O/R マッパーにおける楽観的ロックの実装有無
ここまでで、幾つかの O/R マッパーを使って楽観的ロックを実装するための具体例を見てきました。
他の O/R マッパーを含めて、楽観的ロックの実装があるかどうか以下に纏めます。
ORM名 | 楽観的ロックの実装有無 | 発生する例外 | 参考情報 |
---|---|---|---|
GORM | 〇 | org.springframework.dao.OptimisticLockingFailureException | GORM for Hibernate > Pessimistic and Optimistic Locking |
ActiveRecord | 〇 | ActiveRecord::StaleObjectError | Ruby on Rails API > ActiveRecord::Locking::Optimistic |
SQLAlchemy | 〇 | sqlalchemy.orm.exc.StaleDataError | SQLAlchemy > Class Mapping API |
Hibernate | 〇 | org.hibernate.StaleObjectStateException | Hibernate/楽観的ロックを実装する |
JPA | 〇 | javax.persistence.OptimisticLockException | Java7 API - Class OptimisticLockException |
Eclipse Link(Toplink Essentials) | 〇 | javax.persistence.OptimisticLockException | ※Eclipse Link は JPA の実装である。stack overflow - what-is-the-difference-between-toplink-essentials-eclipselink |
MyBATIS(旧iBATIS) | × | - | MyBatisで行ロック(悲観ロック)を行うには? |
Django の ORM | × | - | |
Sequelize | 〇 | OptimisticLockError | Sequelize > Model definition > Optimistic Locking |
NoSQL データベースにおける楽観的ロック実装について
トランザクション処理が存在しない NoSQL では楽観的ロックが多く使われている。
(Memcached の CAS(Check and Set) が楽観的ロックを指す)
※参考: Slide Share - db-tech-showcase-mongodbP.44-50 付近
O/R マッパーにおける楽観的ロックの実装有無
ORM名 | 楽観的ロックの実装有無 | 発生する例外 | 参考情報 |
---|---|---|---|
Mongoose | 〇 | VersionError | mongoose > versionKey |
まとめ
本記事では、冒頭でロックについて掘り下げ、トランザクションについてとその特徴を紹介しました。

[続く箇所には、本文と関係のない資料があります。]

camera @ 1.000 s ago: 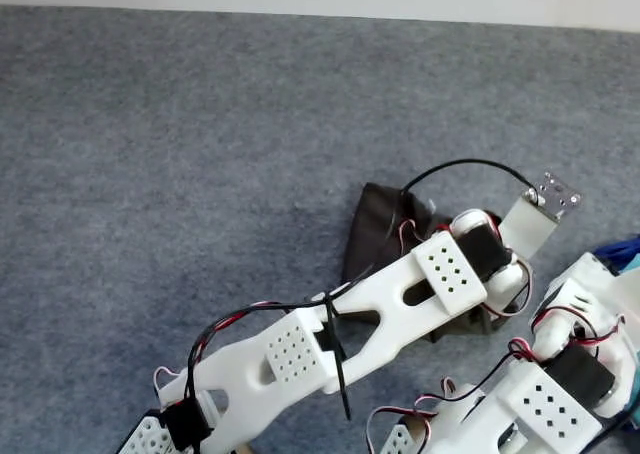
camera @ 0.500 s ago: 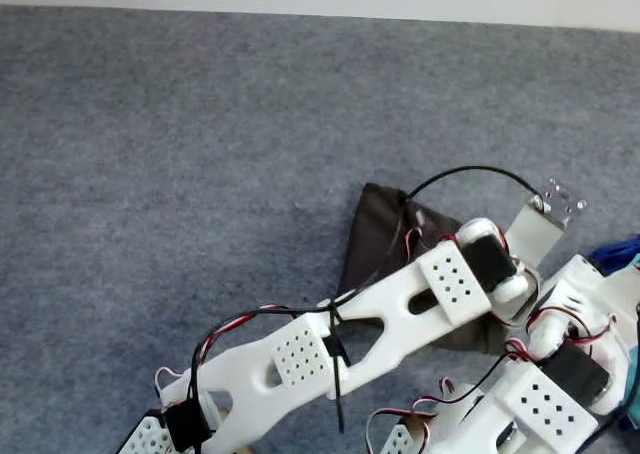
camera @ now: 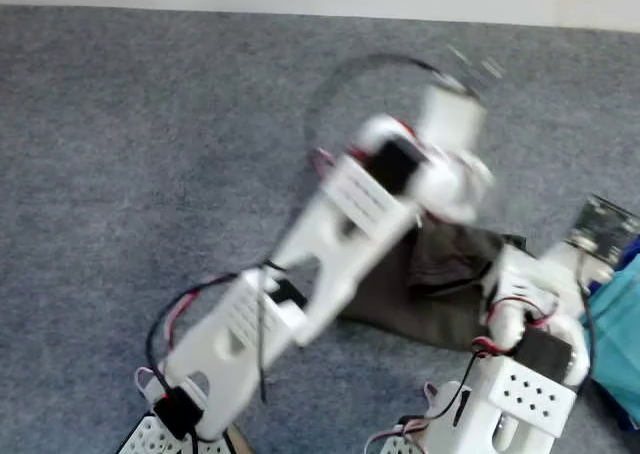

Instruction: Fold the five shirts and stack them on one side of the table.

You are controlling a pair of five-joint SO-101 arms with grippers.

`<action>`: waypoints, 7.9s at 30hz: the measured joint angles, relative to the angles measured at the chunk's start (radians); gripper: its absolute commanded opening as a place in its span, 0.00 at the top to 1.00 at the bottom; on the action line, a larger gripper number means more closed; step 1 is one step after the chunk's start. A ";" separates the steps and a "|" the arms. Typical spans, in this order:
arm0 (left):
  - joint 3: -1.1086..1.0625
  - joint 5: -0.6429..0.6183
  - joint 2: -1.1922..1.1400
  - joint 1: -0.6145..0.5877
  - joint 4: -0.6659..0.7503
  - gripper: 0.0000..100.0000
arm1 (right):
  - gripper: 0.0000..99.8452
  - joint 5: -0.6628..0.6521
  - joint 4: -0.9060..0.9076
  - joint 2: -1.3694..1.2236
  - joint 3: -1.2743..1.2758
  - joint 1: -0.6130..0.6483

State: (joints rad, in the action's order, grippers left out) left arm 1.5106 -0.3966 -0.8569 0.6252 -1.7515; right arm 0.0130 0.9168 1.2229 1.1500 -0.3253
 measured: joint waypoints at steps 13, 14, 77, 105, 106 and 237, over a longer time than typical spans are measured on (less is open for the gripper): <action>-0.259 -0.002 0.000 -0.364 -0.002 0.97 | 0.99 -0.025 -0.075 -0.009 0.015 0.313; -0.299 0.000 0.000 -0.377 -0.002 0.97 | 0.99 -0.028 -0.078 -0.026 0.015 0.331; -1.280 0.054 0.417 -0.292 0.278 0.99 | 0.99 -0.199 -0.196 -0.669 -0.267 0.170; -1.281 0.054 0.417 -0.292 0.282 0.99 | 0.99 -0.258 -0.201 -0.678 -0.089 0.203; -1.281 0.054 0.417 -0.292 0.282 0.99 | 0.99 -0.269 -0.219 -0.678 -0.089 0.184; -1.358 0.058 0.417 -0.293 0.408 0.99 | 0.74 -0.204 -0.107 -0.407 -0.003 -0.112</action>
State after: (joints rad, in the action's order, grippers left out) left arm 0.1527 -0.3383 -0.4396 0.3322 -1.3433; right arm -0.1910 0.8094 0.8163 1.1469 -0.4373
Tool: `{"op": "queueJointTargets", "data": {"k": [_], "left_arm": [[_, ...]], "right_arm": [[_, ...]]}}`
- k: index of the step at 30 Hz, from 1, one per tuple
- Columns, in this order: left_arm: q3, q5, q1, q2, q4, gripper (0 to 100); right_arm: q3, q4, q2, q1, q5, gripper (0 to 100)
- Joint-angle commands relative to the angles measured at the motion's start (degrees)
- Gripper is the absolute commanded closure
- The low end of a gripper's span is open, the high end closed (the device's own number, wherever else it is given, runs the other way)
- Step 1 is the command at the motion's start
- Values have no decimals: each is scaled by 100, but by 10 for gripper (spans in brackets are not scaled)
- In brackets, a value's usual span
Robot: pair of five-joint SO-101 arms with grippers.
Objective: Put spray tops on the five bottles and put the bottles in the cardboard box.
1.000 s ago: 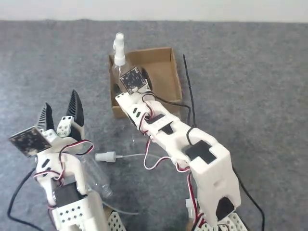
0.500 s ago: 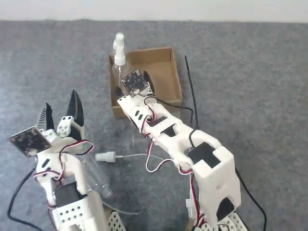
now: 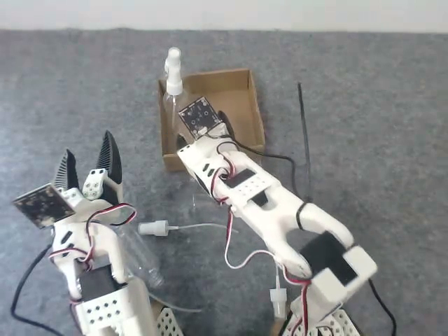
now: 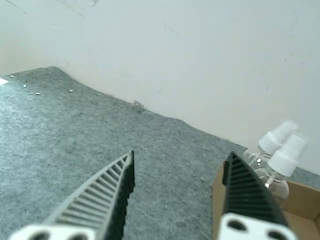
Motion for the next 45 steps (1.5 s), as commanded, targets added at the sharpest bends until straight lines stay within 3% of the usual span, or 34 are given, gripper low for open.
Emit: {"op": "queueJointTargets", "data": {"k": [1, 4, 11, 17, 27, 38, 45], "left_arm": [[-40, -44, -18, -62, -193, 732], [-40, -44, -18, -62, -193, 732], [-40, -44, -26, -62, -193, 732], [-48, -44, -149, -62, -193, 732], [-66, -35, -167, -62, -193, 732], [-66, -35, -167, -62, -193, 732], [-66, -35, -167, -62, -193, 732]], "right_arm": [[167, 40, -796, 4, 44, 663], [422, 40, -1095, 4, 44, 673], [949, 40, -1868, 4, 44, 854], [1521, 127, -2809, 4, 79, 874], [1530, 2193, -4382, 4, 132, 872], [1424, 3873, -4716, -110, 1468, 876], [589, 5569, -4708, -127, 1582, 869]]}}
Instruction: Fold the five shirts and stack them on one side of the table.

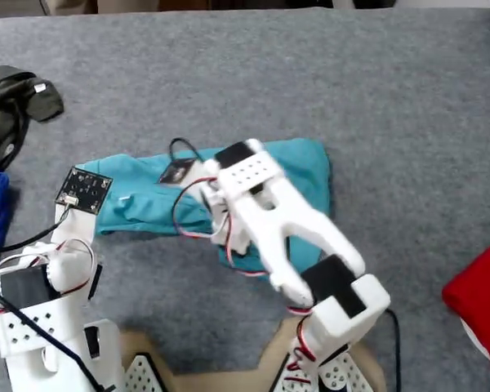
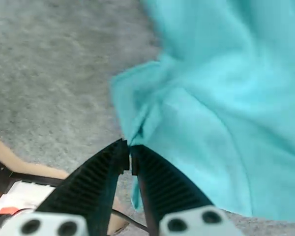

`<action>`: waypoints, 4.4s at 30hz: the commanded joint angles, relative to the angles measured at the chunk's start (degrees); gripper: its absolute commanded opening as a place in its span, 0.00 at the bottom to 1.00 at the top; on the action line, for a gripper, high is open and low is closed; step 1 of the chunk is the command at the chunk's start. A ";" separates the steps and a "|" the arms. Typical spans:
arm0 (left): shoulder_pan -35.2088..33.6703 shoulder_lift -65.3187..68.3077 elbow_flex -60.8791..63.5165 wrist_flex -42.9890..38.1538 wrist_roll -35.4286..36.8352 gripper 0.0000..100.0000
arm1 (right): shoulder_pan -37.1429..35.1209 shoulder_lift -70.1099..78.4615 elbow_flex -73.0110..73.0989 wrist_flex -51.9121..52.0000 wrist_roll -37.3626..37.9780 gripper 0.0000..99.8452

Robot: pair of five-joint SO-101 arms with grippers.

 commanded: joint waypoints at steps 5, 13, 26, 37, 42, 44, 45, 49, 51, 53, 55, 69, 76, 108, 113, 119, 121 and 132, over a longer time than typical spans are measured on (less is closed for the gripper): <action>-0.35 -0.40 -0.09 3.34 -0.18 0.02 | -5.58 -3.65 0.48 0.79 0.18 0.04; -0.62 -0.40 -0.09 3.34 -0.18 0.02 | -5.58 -4.09 2.15 2.20 0.53 0.17; -0.70 -0.40 -0.09 3.34 -0.18 0.02 | -4.79 -11.03 17.10 -6.15 7.12 0.18; -0.26 -0.31 -0.09 3.08 -0.18 0.02 | 3.12 -5.14 20.79 -14.77 8.26 0.24; -0.26 -0.31 -0.09 3.34 -0.18 0.02 | 1.89 0.75 19.74 -16.88 8.53 0.20; -0.35 -0.40 -0.09 3.34 -0.18 0.02 | 1.63 1.54 19.12 -16.35 8.26 0.15; -0.35 -0.40 -0.09 3.34 -0.18 0.02 | 1.63 1.54 19.12 -16.44 8.26 0.13; -0.26 -0.40 -0.09 3.34 -0.18 0.02 | 1.98 1.63 19.30 -17.23 8.09 0.06; -0.26 -0.40 -0.09 3.34 -0.26 0.02 | 2.24 1.27 19.12 -17.23 6.86 0.04; -0.26 -0.40 -0.09 3.25 -0.26 0.02 | 3.03 1.10 18.33 -17.23 4.75 0.03; -0.26 -0.40 -0.09 3.25 -0.26 0.02 | 4.00 1.10 16.57 -16.70 3.52 0.03; -0.26 -0.40 -0.18 3.34 -2.73 0.02 | 12.09 -7.08 -7.69 -2.64 5.45 0.03; -0.26 -0.40 -0.18 3.34 -3.43 0.02 | 15.43 -2.15 -18.51 -2.99 11.16 0.03; -0.26 -0.40 -0.09 3.43 -3.34 0.02 | 11.30 -2.86 -27.82 15.47 20.13 0.08; -0.26 -0.40 -0.09 3.16 -3.34 0.02 | 10.24 -19.38 -6.55 13.19 18.64 0.12; -0.18 -0.40 -0.09 3.08 -3.34 0.02 | 10.42 -25.36 9.63 5.27 14.51 0.12; -0.18 -0.40 -0.09 3.08 -3.34 0.02 | 10.42 -25.36 12.44 1.67 14.07 0.12; -0.18 -0.40 -0.09 3.16 -3.43 0.02 | 12.35 -21.76 16.84 -11.87 9.41 0.12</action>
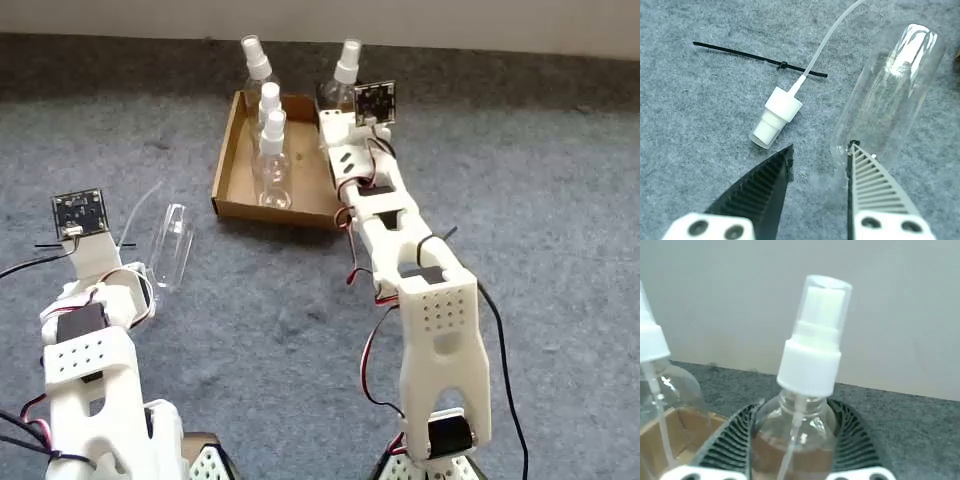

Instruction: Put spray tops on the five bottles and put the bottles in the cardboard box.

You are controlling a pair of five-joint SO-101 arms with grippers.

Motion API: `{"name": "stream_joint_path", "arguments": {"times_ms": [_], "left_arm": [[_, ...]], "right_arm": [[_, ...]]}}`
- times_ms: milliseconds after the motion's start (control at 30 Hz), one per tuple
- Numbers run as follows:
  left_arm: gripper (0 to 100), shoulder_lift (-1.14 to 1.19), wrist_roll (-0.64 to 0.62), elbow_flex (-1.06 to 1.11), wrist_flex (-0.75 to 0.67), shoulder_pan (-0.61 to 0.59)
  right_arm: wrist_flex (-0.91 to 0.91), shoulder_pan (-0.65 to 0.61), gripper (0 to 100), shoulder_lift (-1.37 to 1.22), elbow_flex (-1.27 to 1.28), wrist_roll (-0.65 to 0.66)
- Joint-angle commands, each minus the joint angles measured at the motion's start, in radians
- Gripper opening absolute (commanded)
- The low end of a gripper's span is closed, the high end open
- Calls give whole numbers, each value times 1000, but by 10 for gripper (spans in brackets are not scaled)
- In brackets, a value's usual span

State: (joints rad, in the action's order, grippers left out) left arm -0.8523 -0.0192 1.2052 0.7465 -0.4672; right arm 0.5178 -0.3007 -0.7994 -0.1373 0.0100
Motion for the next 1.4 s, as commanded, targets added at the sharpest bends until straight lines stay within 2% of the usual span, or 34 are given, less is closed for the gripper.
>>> {"name": "stream_joint_path", "arguments": {"times_ms": [0,133,333,500,667,967,1167,1367], "left_arm": [[175,-12,5,-2,-18,-5],[175,-12,5,-2,-18,-5],[175,-12,5,-2,-18,-5],[175,-12,5,-2,-18,-5],[175,-12,5,-2,-18,-5],[175,-12,5,-2,-18,-5],[175,-12,5,-2,-18,-5],[175,-10,5,-2,-18,-5]], "right_arm": [[27,8,7,30,-65,-9],[27,7,21,30,-65,-9],[25,7,158,30,-65,-9],[25,5,160,33,-65,6],[31,-22,160,30,-65,180],[33,-28,160,31,-65,180],[125,-31,159,27,-58,180],[125,-31,159,27,-56,180]]}}
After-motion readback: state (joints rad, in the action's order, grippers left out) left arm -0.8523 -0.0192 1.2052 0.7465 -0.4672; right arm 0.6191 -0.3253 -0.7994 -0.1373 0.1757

次にデータの不整合が発生した状態は多く存在し、トランザクションの分離レベルを可用性と効率とのトレードオフで選択する必要があることを紹介しました。
また、楽観的な考えに基づくアプローチである楽観的ロックについて紹介し、高速な読み取り処理が必要とされるステートレスな処理である HTTP において有効であると言えることを紹介しました。
最後にいくつか具体的な OR マッパーを例にして楽観的ロックを利用する方法を紹介し、OR マッパーにおいて楽観的ロックを実装しているかどうかをまとめて紹介しました。
ソフトウェアを扱う上で重要なロックについて、皆さんが理解する・復習するための一助となりましたら幸いです。